If the people of a nation in turmoil aren’t sufficiently motivated and capable of pulling off their very own revolution without the help of outside forces, then after the so-called revolution is over, the people will not be able to govern themselves, and the situation will be far worse than before.

For example, look at the American Revolution.

Before the American Revolution even began, we already had meta-governments in place in every state and city in the union. There were town councils, city councils, and state governments. The infrastructure needed to succeed post-revolution was already in place before it.

It was thanks to this pre-existing infrastructure that, after the revolution concluded, we were able to make America work and thrive as an independent nation.

This is not a popular perspective among warhawks in Washington. And many Americans believe, that if a dictator’s actions are awful enough, than there is a duty for outside nations, like the United States, to step in.

But, outside nations shouldn’t intervene in revolutions or civil wars because, if popular opinion is strong enough that the dictator, king, or government needs to go, then not only will the people rise up and throw that dictator out of power, but people within the dictator’s own government will turn against him as well.

Look at the fall of the Shah in Iran.

The people of Iran were fed up with the Shah’s policies of privatizing the nation’s oil revenue for the benefit of American companies and his own family, his disregard for Islamic tradition, his failed domestic policies that ignored the poor, and his perceived extravagance and elitism.

Eventually, the anger of the people boiled over with mass protests and rioting, and, in 1978, the Shah abdicated his throne and fled from Iran.

Similarly, it was the people of Chile, along with a few words from Pope John Paul II, who ultimately ended military rule in that country, by throwing Augusto Pinochet out of power with a constitutional referendum.

The alternative to letting a revolution or one side in a civil war succeed or fail is called “nation building,” and it requires generations’ worth of money, commitment and military power.

Nation-building was the approach that the United States took with The Philippines and Puerto Rico after the Spanish-American War. To this day, we still have soldiers and military bases in both countries. The Spanish-American War began in 1898, and there’s still an active military insurgency against us in The Philippines.
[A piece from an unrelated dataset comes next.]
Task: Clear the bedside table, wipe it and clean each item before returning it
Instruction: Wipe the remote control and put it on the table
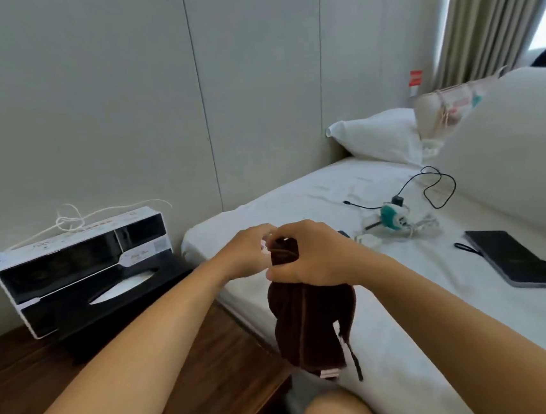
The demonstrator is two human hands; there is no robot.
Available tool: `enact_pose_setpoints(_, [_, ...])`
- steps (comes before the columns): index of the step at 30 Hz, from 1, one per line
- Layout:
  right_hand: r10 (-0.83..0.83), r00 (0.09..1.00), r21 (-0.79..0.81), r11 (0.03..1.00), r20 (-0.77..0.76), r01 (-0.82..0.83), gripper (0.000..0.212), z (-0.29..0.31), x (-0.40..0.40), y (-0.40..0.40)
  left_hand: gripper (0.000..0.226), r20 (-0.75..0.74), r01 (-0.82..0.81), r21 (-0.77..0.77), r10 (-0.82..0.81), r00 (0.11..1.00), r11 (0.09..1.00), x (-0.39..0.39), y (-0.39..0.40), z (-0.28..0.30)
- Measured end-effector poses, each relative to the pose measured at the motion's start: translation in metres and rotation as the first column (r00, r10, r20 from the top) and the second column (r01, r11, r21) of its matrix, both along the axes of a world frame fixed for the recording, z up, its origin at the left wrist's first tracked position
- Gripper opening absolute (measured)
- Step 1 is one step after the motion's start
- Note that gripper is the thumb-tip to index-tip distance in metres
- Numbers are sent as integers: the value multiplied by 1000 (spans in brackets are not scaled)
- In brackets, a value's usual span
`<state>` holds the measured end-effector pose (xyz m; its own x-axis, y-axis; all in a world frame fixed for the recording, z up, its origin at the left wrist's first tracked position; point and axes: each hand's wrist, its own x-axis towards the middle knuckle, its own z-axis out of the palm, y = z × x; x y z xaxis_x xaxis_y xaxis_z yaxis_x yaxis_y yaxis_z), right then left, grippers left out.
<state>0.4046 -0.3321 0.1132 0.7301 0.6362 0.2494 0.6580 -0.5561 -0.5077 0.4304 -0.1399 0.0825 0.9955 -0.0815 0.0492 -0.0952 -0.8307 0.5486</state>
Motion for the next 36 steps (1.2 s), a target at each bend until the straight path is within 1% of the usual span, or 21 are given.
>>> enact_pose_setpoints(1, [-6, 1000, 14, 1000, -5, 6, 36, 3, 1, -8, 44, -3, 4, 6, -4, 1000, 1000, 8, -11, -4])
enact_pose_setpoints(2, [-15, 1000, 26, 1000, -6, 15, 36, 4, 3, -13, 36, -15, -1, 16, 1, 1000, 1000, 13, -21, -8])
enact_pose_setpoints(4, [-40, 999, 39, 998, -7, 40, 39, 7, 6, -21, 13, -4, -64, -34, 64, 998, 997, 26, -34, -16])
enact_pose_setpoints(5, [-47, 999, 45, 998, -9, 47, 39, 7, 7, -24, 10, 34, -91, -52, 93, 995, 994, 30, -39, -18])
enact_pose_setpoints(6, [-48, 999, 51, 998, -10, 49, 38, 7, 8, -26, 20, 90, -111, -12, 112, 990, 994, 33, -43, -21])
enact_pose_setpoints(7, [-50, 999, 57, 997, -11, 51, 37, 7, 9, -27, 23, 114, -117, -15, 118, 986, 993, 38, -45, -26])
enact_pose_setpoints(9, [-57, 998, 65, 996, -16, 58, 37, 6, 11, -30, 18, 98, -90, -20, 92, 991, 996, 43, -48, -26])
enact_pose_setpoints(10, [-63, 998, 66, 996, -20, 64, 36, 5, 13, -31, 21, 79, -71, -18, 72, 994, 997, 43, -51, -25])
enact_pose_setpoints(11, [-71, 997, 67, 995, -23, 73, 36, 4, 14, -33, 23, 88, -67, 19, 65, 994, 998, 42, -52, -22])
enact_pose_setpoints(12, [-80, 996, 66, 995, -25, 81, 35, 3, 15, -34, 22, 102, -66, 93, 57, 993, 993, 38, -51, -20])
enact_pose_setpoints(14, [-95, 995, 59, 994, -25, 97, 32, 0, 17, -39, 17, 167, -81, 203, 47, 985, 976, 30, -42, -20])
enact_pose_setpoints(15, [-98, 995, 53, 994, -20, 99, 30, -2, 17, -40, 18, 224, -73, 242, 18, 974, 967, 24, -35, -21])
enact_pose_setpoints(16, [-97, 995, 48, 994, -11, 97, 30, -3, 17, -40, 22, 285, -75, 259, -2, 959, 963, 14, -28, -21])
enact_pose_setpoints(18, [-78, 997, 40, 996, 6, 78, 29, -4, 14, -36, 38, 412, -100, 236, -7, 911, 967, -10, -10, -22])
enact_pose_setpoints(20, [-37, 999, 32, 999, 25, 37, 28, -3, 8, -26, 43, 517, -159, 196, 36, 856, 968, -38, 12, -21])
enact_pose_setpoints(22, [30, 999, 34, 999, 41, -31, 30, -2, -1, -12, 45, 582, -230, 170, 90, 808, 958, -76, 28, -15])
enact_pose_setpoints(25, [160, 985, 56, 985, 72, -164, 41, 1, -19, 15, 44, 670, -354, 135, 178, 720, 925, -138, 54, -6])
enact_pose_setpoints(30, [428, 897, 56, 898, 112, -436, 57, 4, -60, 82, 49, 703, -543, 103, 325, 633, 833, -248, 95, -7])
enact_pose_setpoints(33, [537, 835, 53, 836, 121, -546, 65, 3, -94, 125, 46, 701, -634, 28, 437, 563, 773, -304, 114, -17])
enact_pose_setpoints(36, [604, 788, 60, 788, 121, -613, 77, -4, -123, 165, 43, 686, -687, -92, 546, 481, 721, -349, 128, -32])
When we look at conflicts like those in Syria and Libya, and even Iraq and Afghanistan, many Americans believe that if we simply help out the suppressed people, or the rebels, in their fight against the ruling dictatorships, then we will help in magically producing a functioning democratic government.

This belief is about as reality-grounded as is belief in the Tooth Fairy.

The bottom-line is that revolutions and civil wars only come about in one of two ways. Either they start organically, from the inside-out/bottom-up, where people are deeply invested and where change is long-lasting, or they start from the outside-in/top-down, require endless amounts of investments from outside forces, and take generations to achieve positive changes, if any.

Which is why it’s very, very dangerous to get involved in Syria.

If Syria had the infrastructure in place to successfully support a revolution, and if its people were deeply invested and ready for a revolution, than there wouldn’t be any need for the United States or other Western nations to get involved in the first place.

In his farewell address to the American people, George Washington warned us about the dangers of foreign entanglements. He said of that day, “It is out true policy to steer clear of permanent alliances with any portion of the foreign world,” and told future generations that, “The great rule of conduct for us in regard to foreign nations is … to have with them as little political connection as possible.”

While George W. Bush ignored George Washington’s advice and blundered into Iraq and Afghanistan, it’s not too late to listen to him and avoid getting deeper into the middle of a very complicated and dangerous situation in Syria.